His father, Thomas Maguire, an Irish Scot, had been the British Consul in Valparaiso, Chile, from 1919-22. Following the revolution there, he returned to Britain. In the thirties, notably from 1933-39, Thomas wrote journalistic pieces on European political movements, especially those based on materialist philosophies, and travelled a good deal across Europe.
From 1926-32, the Maguire family moved to live in Antwerp, where young Leonard attended the College Stanislaus Kostka. He spoke English at home (with his parents and older siblings Kathleen, Patricia, Tommy and Edward) but spoke Vlaams (Flemish) at school, eg from circa 1928/29 - till '32, when the family returned to Scotland.
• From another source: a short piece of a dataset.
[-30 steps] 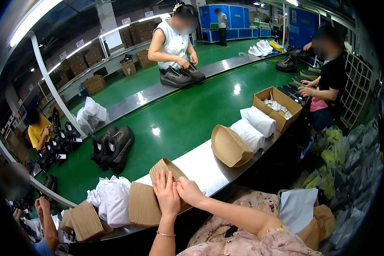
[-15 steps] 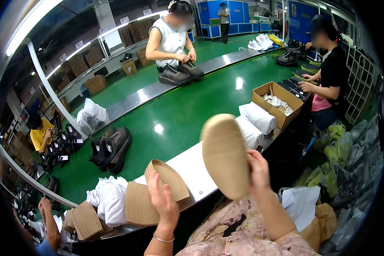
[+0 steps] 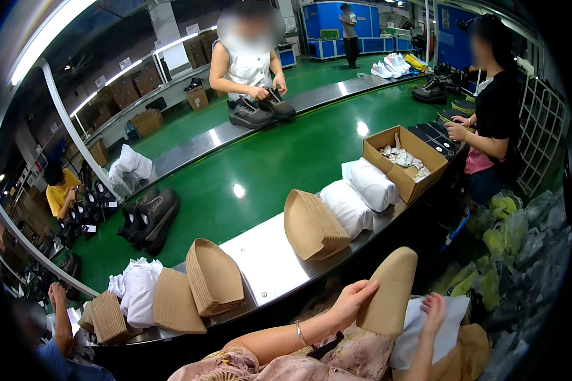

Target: The person prepares shoe components for assembly by wrapping cardboard shoe trees in protective paper, inserting them into finished shoes on a conveyor belt, and stacking the prepared units.

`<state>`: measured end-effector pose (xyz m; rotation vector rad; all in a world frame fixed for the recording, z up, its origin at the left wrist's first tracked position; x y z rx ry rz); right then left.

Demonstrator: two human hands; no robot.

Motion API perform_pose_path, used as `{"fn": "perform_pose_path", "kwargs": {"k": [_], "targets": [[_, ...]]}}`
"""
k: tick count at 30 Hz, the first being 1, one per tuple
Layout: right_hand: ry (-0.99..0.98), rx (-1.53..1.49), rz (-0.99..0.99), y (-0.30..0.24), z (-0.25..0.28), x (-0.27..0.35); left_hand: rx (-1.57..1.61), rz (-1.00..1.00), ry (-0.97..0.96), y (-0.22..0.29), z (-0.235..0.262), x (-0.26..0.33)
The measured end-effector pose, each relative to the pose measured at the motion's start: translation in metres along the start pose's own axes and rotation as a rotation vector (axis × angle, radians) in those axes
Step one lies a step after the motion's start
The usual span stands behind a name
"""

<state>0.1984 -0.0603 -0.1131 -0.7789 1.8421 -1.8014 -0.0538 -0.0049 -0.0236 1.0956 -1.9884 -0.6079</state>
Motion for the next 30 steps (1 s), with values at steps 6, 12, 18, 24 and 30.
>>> {"fn": "perform_pose_path", "kwargs": {"k": [6,12,18,24,30], "targets": [[0.219,0.746,0.112,0.274,0.161,-0.083,-0.085,0.155,0.111,-0.03,0.03,-0.019],[0.327,1.241,0.548,0.326,0.131,-0.061,-0.057,0.056,0.167,-0.009,0.032,-0.005],[0.178,1.268,0.056,0.251,0.128,-0.061,0.136,-0.743,0.183,0.184,-0.043,-0.009],[0.223,1.251,0.074,0.256,0.127,-0.066,0.138,-0.536,0.134,0.16,-0.083,-0.054],[0.208,1.376,0.142,0.235,0.104,-0.056,0.16,-0.459,0.093,0.156,-0.135,-0.133]]}}
Point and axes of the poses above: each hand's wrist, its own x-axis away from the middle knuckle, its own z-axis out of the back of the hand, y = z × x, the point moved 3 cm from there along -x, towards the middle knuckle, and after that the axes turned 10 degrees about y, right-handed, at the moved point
It was only on return to G.B. that Leonard learned to read and write in English, but he very quickly fell in love with reading.
At the age of 18 Leonard Maguire was briefly in the RAF, but was invalided out due to ‘temperamental unsuitability.’ He found labouring work - 'the lump' - in the Glasgow Docks.
In 1943 he attended a public meeting in Glasgow to discuss the setting up of the Citizen’s Theatre Company. Asked if he was interested and realising that he was, he was invited to join the company in its first season. He later wrote of that moment:
"I felt like a man released from rowing in the galleys and the same instant presented with a crown. It follows that that day in September 1943 is still very significant to me, and the Citizen’s Theatre a hallowed place.”His first role with 'The Citz' was in a George Bernard Shaw double-bill, “The Shewing-up of Blanco Posnet” (a western) and “The Man of Destiny”. He had two lines in the first, as a cowboy; ‘Yup, that’s so’ and ‘You tell him, Sheriff.’
From 1944 he appeared in repertory theatre in Rugby and Colchester, and then went to London to do the rounds of theatre managements. He was advised to try for an audition at HM Tennent’s, at the Globe Theatre, and met a man in a rather scruffy suit who put him at his ease and imbued him with sufficient confidence to give a decent second reading of a piece of script. Only on leaving the rehearsal space did he realise it had been Laurence Olivier himself, dressed-down so as not to intimidate younger actors. LM was cast in Thornton Wilder's The Skin Of Our Teeth, playing with Vivien Leigh, produced/directed by (her husband) Laurence Olivier, which was staged at the Phoenix Theatre in London's West End, 1945. He was 22.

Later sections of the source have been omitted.